In August la JEM began collaborating with Young Achievement, a non-profit aimed at teaching business skills to young adults. One of the small businesses created was a café, Rockafé, aimed at young music lovers. I first was called upon to help create a sign for the street, which you see in the above photo, but I also learned that Rockafé had other problems. Since it’s run by sweet, immature 16-year-old girls—who can’t cook and who adore the light pink walls—they have little rocker business. Not only did I teach them a few recipes in the kitchen and serve as a facilitator and role model within the complicated dynamics of the group, I also designed paintings for two of the largest walls. The resulting murals gave me the opportunity to show la JEM that I understand it and love it.
Girls tending to the café asked if I could paint some fruit and a lush green landscape. I cringed. I’m not a rocker, but I did live in New York. I was joined by two aspiring JEM painters, who took advantage of the paint to do their own original pieces on other walls. We created a small artist community with frequent coffee breaks and blaring music.
Ian posed for the protest piece, and we used repeated messages of la JEM to proclaim its ideals to all clientele. The sign of the figure in the middle reads “Para un mundo más justo,” or For a more just world. The squatting figure below holds a placard, “Hay mucho que decir pero mejor lo vamos a hacer,” or There’s a lot to say but better yet we’re going to do it. In the left corner one silhouette holds high the JEM logo, a rockerized drop of water and its slogan, Unidos por el Aqua, United for Water and next to it reads “Aprender haciendo y hacer pensando,” or Learn while doing and do while thinking.
The next painting shows a Williamsburg-type landscape with a red forest foregrounding a white and yellow sky. Below, a blood red background illuminates a rock-band sketch, which plays while break-dancers visually confuse the viewer.
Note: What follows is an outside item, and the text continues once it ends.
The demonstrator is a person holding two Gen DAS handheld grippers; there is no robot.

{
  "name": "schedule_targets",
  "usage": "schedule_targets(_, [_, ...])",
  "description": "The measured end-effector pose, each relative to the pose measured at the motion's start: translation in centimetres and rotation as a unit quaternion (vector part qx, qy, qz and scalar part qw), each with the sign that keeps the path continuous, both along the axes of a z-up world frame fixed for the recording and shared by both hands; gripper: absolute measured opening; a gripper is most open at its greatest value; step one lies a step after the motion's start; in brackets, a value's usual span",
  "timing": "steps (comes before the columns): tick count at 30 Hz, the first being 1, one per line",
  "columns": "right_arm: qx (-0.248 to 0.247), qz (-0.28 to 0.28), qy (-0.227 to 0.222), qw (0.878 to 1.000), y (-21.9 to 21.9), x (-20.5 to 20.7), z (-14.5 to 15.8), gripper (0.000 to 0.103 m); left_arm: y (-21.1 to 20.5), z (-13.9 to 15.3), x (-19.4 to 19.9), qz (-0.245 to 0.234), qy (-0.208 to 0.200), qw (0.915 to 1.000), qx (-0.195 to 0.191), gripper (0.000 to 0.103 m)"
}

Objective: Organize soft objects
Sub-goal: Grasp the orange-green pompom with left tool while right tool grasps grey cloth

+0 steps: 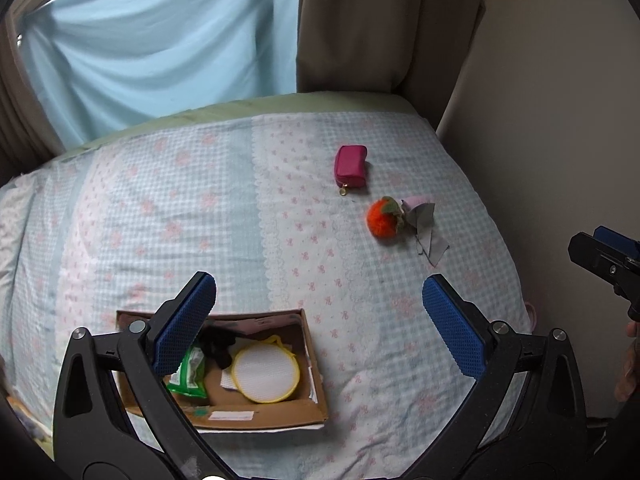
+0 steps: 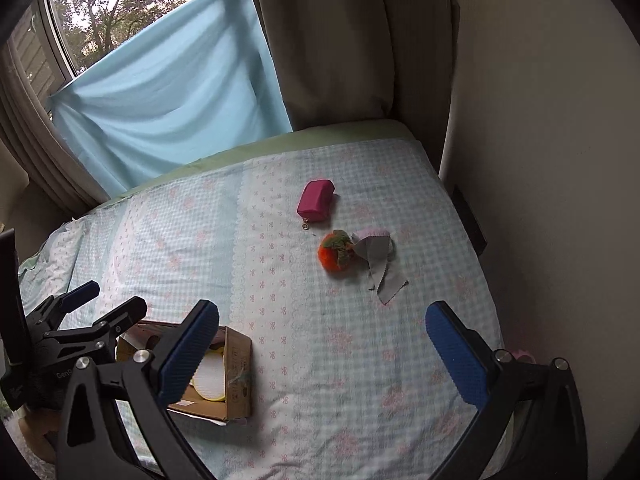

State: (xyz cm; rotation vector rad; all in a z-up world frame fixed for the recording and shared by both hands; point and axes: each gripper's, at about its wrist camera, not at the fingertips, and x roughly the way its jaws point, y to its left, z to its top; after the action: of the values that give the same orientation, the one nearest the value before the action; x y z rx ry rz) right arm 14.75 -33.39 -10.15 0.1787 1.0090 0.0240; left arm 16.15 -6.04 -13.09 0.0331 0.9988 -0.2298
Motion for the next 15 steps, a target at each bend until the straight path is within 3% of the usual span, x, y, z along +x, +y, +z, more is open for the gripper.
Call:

After the first day of painting the jóvenes threw us a going-away party in Rockafé. About 60 friends from all different communities came to send us off and it was fun to see the viewers’ initial responses to my bewildering work. A good friend told me when asked what she thought, Why does it have to look so weird?
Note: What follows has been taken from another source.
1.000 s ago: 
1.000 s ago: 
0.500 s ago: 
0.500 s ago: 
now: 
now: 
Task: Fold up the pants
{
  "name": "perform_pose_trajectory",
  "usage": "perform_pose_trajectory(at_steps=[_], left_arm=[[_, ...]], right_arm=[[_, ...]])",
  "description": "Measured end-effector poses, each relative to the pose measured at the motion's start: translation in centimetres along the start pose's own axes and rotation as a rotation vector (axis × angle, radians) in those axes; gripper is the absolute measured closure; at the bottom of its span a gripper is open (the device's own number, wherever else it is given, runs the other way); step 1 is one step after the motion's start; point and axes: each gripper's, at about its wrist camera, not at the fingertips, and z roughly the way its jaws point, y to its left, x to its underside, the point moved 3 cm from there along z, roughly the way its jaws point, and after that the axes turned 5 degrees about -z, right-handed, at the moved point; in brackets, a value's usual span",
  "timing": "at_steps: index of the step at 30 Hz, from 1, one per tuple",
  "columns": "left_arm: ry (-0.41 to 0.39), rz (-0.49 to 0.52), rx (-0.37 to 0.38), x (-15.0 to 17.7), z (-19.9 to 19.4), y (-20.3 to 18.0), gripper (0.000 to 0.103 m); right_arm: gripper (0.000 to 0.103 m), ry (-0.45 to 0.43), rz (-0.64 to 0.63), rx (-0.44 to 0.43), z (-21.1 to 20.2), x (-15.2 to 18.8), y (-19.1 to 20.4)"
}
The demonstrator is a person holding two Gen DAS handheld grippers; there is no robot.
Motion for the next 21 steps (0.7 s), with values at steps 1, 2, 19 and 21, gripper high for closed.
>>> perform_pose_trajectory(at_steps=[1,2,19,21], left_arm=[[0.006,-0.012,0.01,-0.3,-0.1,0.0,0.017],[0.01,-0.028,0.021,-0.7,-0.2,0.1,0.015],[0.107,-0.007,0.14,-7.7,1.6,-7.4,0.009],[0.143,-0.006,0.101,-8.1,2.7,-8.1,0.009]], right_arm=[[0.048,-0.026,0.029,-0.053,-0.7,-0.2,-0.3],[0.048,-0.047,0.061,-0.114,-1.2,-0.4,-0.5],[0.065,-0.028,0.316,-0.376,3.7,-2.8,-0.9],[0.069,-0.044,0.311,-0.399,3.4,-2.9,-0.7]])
But the president of la JEM, Ever, exclaimed upon arriving, Now it’s Rockafé! and a visiting marimba player recognized the message of waking youth finding themselves in an unjust world and commented that he had never seen before in Tacaná anything with such energy.
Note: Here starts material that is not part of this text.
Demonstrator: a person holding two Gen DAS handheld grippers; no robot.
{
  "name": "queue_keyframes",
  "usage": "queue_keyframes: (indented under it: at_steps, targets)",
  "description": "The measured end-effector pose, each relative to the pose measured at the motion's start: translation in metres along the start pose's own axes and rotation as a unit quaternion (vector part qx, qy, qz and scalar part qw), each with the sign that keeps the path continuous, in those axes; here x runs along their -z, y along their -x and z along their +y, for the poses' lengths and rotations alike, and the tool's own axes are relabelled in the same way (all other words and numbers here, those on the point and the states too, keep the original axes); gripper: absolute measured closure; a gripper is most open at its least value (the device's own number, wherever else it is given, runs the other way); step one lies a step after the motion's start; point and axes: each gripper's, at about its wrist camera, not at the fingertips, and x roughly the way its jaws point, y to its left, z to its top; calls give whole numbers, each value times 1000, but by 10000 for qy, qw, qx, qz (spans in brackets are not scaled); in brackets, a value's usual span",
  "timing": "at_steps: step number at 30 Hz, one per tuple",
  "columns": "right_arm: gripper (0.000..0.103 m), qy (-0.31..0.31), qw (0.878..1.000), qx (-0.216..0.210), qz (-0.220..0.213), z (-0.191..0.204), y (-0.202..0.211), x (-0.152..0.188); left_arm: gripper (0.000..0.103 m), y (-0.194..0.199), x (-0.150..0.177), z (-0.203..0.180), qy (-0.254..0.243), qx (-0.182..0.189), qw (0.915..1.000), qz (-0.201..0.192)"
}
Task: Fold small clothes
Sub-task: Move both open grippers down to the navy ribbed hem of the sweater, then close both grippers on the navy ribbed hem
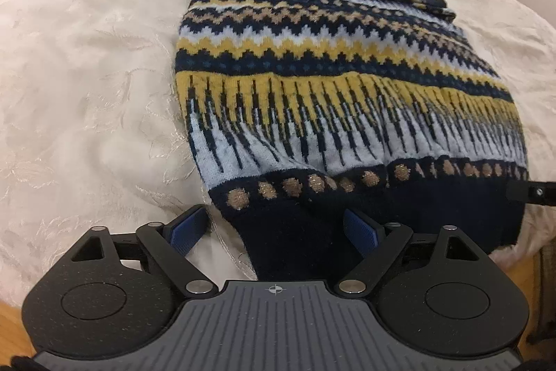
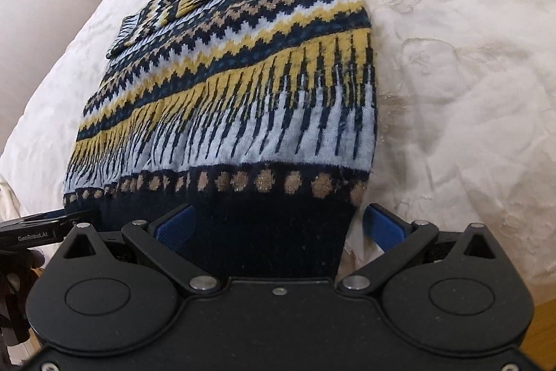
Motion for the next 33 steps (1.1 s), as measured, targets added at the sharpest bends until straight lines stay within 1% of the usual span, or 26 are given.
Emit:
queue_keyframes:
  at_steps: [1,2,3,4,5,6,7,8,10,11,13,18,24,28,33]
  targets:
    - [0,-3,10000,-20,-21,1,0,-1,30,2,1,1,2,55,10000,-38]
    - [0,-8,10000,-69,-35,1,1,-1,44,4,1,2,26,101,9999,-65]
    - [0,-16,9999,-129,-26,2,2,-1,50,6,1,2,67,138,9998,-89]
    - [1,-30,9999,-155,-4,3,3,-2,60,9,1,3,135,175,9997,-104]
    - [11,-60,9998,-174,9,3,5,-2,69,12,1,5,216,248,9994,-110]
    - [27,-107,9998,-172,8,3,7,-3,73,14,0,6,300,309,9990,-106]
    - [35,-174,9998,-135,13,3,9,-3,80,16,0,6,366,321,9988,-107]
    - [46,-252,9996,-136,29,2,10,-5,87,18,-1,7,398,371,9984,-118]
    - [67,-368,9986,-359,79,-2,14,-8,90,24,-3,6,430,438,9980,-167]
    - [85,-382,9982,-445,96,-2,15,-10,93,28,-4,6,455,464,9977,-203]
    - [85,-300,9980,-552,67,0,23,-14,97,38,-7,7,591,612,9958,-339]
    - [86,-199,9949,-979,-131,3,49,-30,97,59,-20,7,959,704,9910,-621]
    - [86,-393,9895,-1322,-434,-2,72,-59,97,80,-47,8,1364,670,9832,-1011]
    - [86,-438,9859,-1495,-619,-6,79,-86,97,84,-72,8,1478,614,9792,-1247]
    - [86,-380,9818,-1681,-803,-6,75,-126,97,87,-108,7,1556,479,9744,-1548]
During the meal many people got up to toast to our presence and to say good-bye. Every comment was moving and sad, but the most unexpected and unforgettable moment came when Nancy, our host sister, got up to speak. Nancy studies and lives in San Marcos, so we haven’t gotten to know her well. She’s a sweet-hearted and hard-shelled rocker with long dark hair braids who has been known to punch men who whistle at her and who tends to make fun of people when they cry.
She stared past me at the paintings and said thoughtfully, with bright red teary eyes: Wow, Brooke, I’ve been looking at these paintings and I see myself in them. I see all of la JEM in these murals. I don’t know if everyone else sees what you’ve done here, but it’s phenomenal. I know what’s it’s like to live in someone else’s house and be in someone else’s culture because I’ve done it and I know it’s hard. Thank you. I consider you both to be a part of our family, the Velásquez Pérez family, and I don’t know you as well as I want to, but I consider you my siblings. This is just the beginning of a long friendship.
Since la JEM plans to use the extra rooms in Rockafé as office space and the café area to have concerts, I know the works will be seen my many and that they are an important moment in the development of their organizational philosophies. I also know that the JEM members will continue painting these walls and others with their own images and ideals. All year it has been a struggle to understand one another, and this last project gave me the opportunity to communicate myself to them—through art—that I get them, that I love them.